_What is needed_
Your answer should be the line containing "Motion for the" and each line after it through the end of the data below, repeated exactly.

_Data block_

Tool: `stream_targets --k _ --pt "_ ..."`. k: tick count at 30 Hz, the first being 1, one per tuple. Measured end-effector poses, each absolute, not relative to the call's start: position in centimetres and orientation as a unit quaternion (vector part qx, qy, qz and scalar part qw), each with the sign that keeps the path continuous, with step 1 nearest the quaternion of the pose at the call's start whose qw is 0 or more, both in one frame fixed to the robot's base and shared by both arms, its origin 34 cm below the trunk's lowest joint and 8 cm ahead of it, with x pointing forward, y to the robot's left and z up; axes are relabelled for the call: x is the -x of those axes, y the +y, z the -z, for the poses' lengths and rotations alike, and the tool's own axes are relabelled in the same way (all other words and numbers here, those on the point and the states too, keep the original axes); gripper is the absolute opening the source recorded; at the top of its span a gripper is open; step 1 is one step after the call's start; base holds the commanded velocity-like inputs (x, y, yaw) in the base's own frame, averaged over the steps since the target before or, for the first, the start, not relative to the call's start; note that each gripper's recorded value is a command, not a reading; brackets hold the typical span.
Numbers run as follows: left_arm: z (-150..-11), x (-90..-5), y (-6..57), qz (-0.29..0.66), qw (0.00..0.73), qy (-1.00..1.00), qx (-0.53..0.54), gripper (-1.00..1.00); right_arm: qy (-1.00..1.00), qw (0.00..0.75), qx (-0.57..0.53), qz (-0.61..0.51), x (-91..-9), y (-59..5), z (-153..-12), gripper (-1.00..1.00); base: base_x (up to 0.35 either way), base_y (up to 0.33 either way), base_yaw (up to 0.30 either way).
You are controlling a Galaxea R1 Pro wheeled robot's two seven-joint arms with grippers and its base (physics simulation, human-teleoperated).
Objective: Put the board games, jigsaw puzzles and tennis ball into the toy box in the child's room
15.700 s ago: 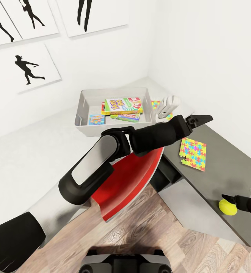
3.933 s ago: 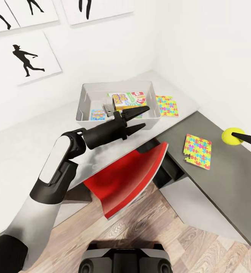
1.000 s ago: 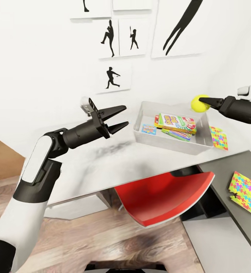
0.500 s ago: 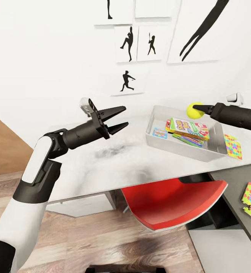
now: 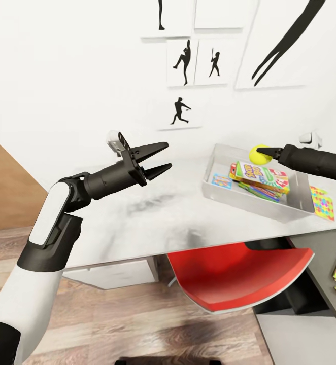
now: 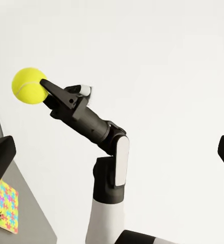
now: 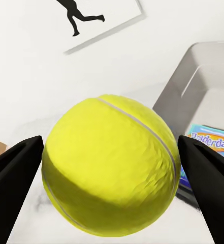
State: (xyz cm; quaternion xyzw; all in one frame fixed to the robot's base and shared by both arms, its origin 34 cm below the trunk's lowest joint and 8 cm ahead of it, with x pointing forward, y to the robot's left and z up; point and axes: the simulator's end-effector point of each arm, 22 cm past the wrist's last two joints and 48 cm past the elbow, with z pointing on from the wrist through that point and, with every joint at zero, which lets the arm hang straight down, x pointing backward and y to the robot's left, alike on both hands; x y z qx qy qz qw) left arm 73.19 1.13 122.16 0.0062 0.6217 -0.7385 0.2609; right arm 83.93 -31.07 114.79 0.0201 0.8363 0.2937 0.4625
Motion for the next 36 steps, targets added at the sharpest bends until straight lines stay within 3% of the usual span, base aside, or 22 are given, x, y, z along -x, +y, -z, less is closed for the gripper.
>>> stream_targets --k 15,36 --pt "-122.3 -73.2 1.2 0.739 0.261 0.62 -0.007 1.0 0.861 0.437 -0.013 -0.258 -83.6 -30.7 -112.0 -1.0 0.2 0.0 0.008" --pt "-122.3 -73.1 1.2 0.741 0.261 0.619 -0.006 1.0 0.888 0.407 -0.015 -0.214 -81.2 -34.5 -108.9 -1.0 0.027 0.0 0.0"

_Answer section_
Motion for the next 36 steps, targets added at the sharpest bends until straight lines stay within 3% of the usual span, base aside, or 22 are given, x, y, z along -x, +y, -z, less is closed for the gripper.
>>> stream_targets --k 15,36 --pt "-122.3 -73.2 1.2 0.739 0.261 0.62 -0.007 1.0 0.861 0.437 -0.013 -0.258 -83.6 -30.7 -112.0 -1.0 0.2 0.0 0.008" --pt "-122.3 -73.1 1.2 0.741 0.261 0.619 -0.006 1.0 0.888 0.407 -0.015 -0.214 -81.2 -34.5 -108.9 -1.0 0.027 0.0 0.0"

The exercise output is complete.